STELTER: You tell me. Where does it put us? 

BERNSTEIN: I think where it puts us, first of all, is that uniquely we have a president who does not believe in truth as the force that ought to be our objective in policy and who we are as a people. This is far different than anything we have — we have experienced. But it also is as part of you know, Trump didn't invent this and we live in a time in which truth is devalued in all kinds of institutions and we have now this division not just among our people but through social media, through the press but. I want to suggest that particularly, news institutions and particularly on television cable news, that we need to be doing much more than just Trump lie catching.

The lie catching is easy but when Trump talks for instance about voter fraud as he did in a tweet last night and warned people against fraudulent voting, we need to be doing stories about the reality of whether or not there is widespread voter fraud. Let's look at the underlying questions as reporters and present real reporting in depth that examines the underlying issues. 

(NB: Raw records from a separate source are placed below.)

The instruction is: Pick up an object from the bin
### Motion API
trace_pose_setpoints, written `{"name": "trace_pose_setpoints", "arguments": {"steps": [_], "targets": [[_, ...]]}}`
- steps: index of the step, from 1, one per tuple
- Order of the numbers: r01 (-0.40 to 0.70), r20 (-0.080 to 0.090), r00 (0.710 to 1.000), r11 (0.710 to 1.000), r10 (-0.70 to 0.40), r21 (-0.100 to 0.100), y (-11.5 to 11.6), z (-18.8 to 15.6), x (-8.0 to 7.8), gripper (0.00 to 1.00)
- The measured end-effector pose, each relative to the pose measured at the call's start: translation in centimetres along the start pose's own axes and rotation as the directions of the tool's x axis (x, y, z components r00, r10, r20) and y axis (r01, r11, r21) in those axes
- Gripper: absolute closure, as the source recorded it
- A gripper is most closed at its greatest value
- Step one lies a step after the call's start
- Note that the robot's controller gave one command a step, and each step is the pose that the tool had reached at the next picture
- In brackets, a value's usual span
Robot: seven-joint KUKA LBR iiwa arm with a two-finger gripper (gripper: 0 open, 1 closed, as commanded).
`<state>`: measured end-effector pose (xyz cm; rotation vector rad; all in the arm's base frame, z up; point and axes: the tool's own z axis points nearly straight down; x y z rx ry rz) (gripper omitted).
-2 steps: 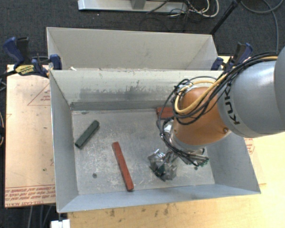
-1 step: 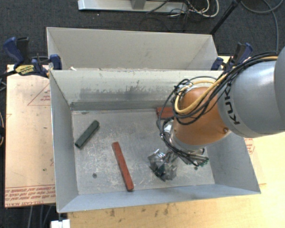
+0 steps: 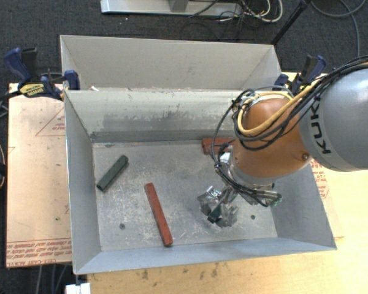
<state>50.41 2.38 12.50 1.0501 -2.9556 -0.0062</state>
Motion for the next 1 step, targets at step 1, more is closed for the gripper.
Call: {"name": "trace_pose_setpoints", "arguments": {"steps": [1], "targets": [[-0.014, 0.006, 1.000, 1.000, 0.014, 0.006, 0.57, -9.44, -1.14, 1.00]]}}
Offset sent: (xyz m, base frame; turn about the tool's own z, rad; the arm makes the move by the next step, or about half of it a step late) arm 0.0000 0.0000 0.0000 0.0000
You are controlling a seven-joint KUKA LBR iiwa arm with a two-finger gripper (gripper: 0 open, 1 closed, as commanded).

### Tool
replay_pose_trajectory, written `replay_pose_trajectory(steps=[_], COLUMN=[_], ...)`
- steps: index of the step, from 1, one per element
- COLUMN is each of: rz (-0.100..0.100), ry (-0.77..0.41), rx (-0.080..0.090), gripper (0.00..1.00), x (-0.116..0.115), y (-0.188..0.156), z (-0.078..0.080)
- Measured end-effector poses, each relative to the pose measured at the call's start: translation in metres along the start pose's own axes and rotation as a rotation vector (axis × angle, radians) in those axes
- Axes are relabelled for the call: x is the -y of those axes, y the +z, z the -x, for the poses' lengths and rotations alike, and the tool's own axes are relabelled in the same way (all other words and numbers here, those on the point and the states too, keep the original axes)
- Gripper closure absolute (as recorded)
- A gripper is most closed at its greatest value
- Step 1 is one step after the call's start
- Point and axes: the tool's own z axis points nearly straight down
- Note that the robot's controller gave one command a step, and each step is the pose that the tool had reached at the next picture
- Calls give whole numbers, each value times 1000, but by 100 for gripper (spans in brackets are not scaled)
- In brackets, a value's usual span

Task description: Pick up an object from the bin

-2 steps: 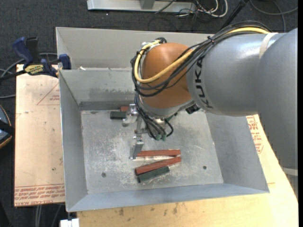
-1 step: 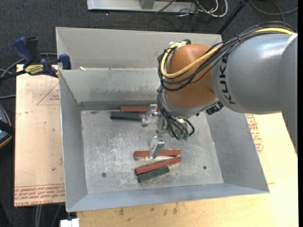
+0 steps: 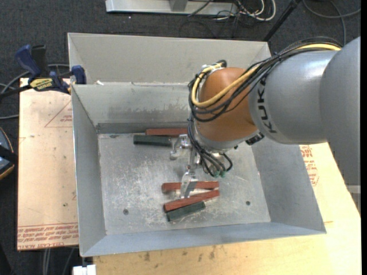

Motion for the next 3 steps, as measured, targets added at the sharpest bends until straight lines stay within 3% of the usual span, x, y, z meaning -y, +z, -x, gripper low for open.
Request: replay_pose_trajectory(steps=[1, 2, 3], rz=[13, 13, 5], ry=[56, 56, 81], rx=[3, 3, -2], gripper=[100, 100, 100], x=[16, 16, -1], y=[40, 40, -111], z=[15, 15, 31])
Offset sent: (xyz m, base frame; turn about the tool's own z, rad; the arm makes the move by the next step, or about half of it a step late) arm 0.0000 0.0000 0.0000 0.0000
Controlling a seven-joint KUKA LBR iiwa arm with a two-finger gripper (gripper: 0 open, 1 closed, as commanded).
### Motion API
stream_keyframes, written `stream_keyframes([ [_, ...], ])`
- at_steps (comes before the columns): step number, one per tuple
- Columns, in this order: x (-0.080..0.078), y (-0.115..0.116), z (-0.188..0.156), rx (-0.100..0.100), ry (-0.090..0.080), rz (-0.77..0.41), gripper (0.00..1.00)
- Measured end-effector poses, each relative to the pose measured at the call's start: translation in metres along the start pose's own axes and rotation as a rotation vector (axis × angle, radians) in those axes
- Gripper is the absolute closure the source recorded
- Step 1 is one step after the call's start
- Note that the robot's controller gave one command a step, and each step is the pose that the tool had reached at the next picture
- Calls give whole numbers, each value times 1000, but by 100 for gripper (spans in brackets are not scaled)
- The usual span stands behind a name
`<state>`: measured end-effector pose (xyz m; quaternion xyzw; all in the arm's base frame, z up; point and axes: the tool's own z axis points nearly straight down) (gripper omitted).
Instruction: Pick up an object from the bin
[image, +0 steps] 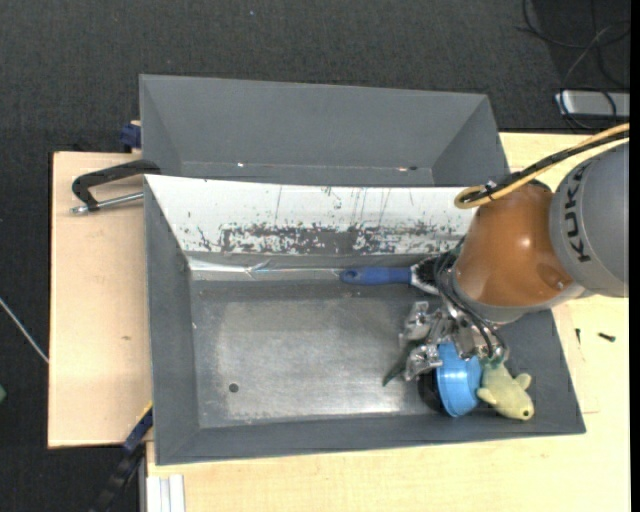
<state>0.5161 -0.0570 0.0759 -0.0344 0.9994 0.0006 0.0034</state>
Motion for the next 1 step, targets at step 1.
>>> stream_keyframes([
  [1,-15,-10,-129,3,-6,-176,100],
])
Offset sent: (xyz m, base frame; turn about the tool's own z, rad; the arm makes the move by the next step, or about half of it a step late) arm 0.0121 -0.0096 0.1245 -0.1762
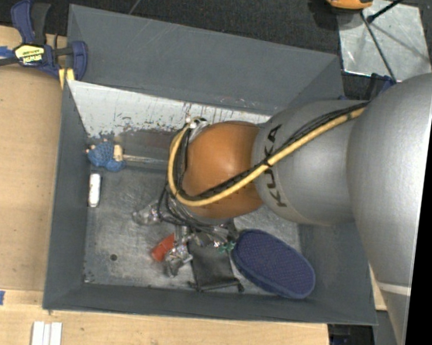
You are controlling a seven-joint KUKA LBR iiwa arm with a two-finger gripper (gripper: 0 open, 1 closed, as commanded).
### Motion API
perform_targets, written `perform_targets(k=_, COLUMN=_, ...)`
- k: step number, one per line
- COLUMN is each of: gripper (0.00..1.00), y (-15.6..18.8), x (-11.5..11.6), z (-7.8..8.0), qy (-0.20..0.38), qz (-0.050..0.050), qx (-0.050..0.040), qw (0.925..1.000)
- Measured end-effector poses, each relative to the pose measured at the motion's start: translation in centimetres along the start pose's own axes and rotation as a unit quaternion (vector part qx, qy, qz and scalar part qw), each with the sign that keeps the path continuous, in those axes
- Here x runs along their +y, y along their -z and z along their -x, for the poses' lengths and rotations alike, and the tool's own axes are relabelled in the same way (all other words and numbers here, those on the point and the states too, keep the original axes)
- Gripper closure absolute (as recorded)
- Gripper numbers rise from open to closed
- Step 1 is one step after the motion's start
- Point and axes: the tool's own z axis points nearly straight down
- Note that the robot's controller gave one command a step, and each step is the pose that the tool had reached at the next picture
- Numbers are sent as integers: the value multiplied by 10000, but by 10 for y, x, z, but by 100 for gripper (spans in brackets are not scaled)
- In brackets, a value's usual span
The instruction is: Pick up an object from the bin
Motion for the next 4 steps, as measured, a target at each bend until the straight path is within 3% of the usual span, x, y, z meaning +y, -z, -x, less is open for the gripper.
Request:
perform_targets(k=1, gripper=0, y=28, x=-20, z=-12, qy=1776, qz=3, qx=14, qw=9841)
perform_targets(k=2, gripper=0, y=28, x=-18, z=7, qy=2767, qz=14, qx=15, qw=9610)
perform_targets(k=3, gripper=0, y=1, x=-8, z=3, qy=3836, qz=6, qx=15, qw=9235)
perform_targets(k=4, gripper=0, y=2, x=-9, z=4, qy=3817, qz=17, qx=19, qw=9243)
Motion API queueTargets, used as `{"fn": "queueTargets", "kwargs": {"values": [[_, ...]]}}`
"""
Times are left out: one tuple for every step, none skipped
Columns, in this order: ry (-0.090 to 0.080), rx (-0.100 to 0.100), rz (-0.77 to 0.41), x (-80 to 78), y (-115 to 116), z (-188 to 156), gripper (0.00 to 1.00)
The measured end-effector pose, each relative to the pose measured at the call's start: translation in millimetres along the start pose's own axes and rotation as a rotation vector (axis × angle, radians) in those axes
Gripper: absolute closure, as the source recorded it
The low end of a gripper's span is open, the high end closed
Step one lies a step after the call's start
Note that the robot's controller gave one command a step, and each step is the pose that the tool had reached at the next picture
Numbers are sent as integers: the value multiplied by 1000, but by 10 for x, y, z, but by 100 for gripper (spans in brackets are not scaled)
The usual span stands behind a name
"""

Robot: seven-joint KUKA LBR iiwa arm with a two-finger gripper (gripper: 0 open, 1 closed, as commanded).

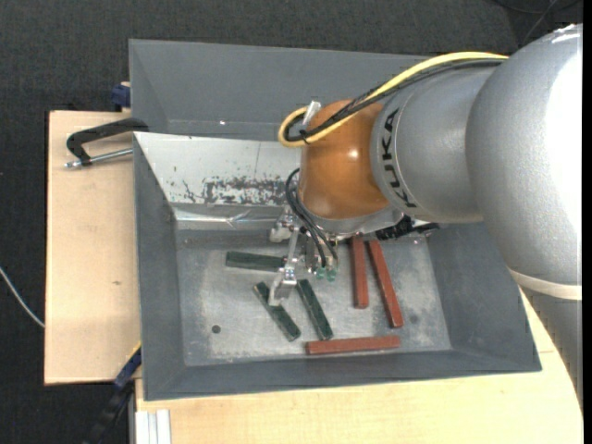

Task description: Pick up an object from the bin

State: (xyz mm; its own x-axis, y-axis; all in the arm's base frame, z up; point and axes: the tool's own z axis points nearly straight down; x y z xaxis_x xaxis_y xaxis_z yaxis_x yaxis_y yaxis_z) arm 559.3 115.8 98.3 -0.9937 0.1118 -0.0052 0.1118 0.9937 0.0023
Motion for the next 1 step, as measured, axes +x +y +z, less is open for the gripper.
{"fn": "queueTargets", "kwargs": {"values": [[1, -1, 30, 13, 150, -72, 0]]}}
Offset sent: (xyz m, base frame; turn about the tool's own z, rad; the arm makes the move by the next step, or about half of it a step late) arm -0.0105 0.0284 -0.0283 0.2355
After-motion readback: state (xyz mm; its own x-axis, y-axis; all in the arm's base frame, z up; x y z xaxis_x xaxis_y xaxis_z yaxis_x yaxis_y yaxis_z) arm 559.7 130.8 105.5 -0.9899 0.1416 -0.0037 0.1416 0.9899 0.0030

STELTER: And there is not, there is not widespread voter fraud. We all -- I think most Americans know that and all the reporting backs up that, and yet the President you know, by tweeting it, what's he doing, Carl, is he engaging in a form of voter suppression?

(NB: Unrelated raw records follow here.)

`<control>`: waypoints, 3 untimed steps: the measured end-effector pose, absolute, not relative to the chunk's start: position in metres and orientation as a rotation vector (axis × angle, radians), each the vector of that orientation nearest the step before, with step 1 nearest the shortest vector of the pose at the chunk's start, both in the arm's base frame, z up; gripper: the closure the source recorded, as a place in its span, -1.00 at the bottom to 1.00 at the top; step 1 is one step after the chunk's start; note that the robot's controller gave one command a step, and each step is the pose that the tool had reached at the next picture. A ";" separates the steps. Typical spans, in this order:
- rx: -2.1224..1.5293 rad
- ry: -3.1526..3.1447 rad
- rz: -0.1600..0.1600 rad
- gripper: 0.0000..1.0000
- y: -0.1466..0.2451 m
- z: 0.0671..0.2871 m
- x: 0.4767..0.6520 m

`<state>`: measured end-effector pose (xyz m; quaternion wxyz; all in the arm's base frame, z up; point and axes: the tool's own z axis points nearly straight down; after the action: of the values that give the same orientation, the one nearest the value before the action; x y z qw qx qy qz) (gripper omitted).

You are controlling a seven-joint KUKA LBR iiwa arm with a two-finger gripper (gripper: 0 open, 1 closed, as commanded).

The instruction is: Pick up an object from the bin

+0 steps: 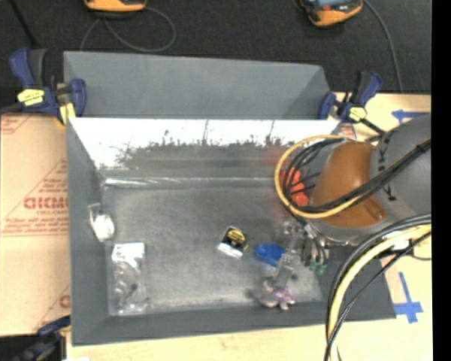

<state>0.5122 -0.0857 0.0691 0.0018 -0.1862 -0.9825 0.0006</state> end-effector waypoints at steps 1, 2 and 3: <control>-0.583 -3.086 0.003 -1.00 -0.087 0.070 0.513; -0.582 -3.086 0.003 1.00 -0.087 0.070 0.513; -0.583 -3.093 0.002 1.00 -0.088 0.080 0.514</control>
Offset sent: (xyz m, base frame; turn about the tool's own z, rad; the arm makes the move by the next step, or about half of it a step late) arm 0.0000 0.0000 0.0000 0.0000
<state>0.5141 -0.0876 0.0801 -0.0028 -0.1854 -0.9827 0.0007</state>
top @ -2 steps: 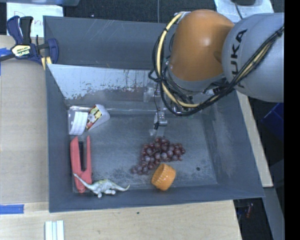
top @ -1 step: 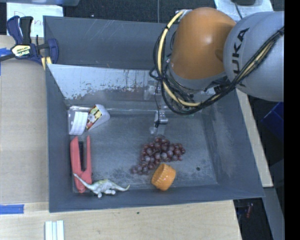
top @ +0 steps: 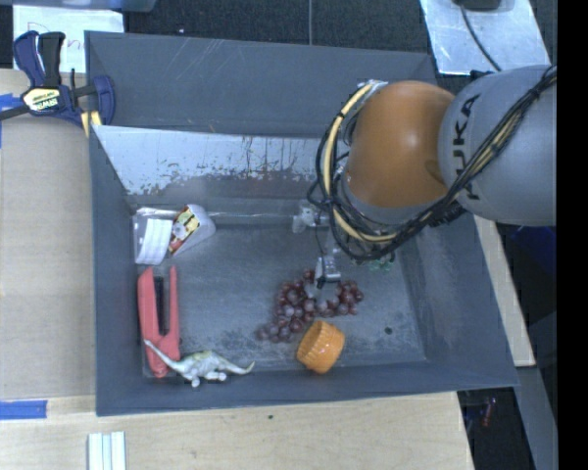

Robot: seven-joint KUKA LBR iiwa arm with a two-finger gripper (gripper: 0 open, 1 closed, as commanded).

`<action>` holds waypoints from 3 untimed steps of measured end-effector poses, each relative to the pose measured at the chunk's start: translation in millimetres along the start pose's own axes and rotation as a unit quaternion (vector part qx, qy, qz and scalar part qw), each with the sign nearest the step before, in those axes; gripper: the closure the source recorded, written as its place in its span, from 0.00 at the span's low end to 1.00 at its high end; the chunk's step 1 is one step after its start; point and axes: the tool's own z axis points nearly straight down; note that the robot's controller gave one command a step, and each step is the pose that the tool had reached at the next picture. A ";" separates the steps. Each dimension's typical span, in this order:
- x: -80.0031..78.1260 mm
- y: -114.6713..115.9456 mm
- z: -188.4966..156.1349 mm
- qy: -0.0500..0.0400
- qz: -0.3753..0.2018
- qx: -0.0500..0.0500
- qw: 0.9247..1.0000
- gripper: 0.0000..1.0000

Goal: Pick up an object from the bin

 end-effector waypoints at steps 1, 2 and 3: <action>20.5 -27.5 16.4 -0.002 -0.150 0.000 0.989 0.00; 24.9 -42.3 12.6 -0.002 -0.153 0.000 0.988 0.00; 2.8 -41.3 62.2 -0.004 -0.064 0.000 0.998 0.00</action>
Offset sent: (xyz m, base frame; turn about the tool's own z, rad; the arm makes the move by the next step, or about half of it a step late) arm -0.0152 -0.0289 -0.0183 -0.1435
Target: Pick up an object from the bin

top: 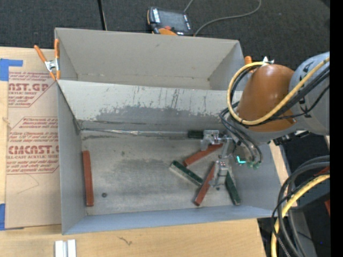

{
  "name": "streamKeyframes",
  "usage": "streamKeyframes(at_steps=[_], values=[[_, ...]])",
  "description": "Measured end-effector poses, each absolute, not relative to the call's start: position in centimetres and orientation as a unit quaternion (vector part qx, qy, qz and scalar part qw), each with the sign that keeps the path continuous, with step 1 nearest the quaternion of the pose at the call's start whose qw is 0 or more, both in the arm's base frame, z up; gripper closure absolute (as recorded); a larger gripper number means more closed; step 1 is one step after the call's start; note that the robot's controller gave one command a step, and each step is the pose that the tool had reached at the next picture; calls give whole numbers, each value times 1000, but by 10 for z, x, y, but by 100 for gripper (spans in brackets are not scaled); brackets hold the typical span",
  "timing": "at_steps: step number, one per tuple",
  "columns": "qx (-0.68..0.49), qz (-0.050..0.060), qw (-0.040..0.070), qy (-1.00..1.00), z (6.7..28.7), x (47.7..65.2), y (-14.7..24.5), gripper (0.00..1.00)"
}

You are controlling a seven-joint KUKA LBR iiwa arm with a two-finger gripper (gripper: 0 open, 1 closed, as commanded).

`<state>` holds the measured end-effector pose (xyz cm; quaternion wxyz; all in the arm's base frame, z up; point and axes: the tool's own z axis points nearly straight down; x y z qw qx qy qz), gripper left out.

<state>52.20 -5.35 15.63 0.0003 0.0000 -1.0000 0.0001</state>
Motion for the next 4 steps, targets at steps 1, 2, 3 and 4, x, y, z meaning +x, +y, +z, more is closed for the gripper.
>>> streamKeyframes(at_steps=[1, 2, 3, 4], values=[[79, 0, -2, -997, 69, 529, -94, 0], [157, 0, 0, -988, 70, 521, -117, 0], [257, 0, -3, -966, 71, 556, -76, 0], [256, 0, -1, -967, 70, 555, -77, 100]])
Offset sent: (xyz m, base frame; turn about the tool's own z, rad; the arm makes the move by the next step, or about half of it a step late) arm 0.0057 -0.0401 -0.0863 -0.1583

BERNSTEIN: It certainly would appear that that is part of it. Also, I mean, I talked to people in the White House on —  or in touch with the White House on Friday who believe that if the congressional midterms are very close and the Democrats were to win by five or seven seats that Trump is already talking about how to throw legal challenges into the courts, sow confusion, declare a victory, actually. And say that the election has been illegitimate, that that is really under discussion in the White House. I was told that on Friday. That too is a story we ought to be going after and I trust that really good reporters are going after that story. 

But I want to get back to this war on truth it's not only Donald Trump. Let's look at Wells Fargo which and what happened at that institution employees from top to bottom engaged in fraud and trying to hide it. We have a different devalued look at truth perhaps than we have in previous times in our history especially in this country. 

But one of the things about our country and the objectives in the post-war era of our policy, yes we have embraced terrible dictators before particularly during the Cold War in Latin America, in Africa all over the world just as we are watching the Trump administration embrace the Saudi leaders, but we also know that we have some leverage. And instead of trying to use that leverage immediately, Donald Trump and his family Don Jr. especially in his Trump's -- especially in his tweets trying to say that Khashoggi was an instrument of radical Islam, the Muslim Brotherhood. 

Again a war -- a war on truth, instead of saying hey this is the time for truth. Let us say to MBS you must have a thorough investigation and deliver the truth to the people of the world. Donald Trump's first instinct was to go to the cover story and that is what we have that is different in this President of in the United States than any previous president. The default is go to the cover story go to the lie. Go to that which is untrue. Go to that which is not scientific. Go to the birther question etcetera, etcetera. This is new territory of untruth. 

STELTER: Carl Bernstein, you said it better than anybody could.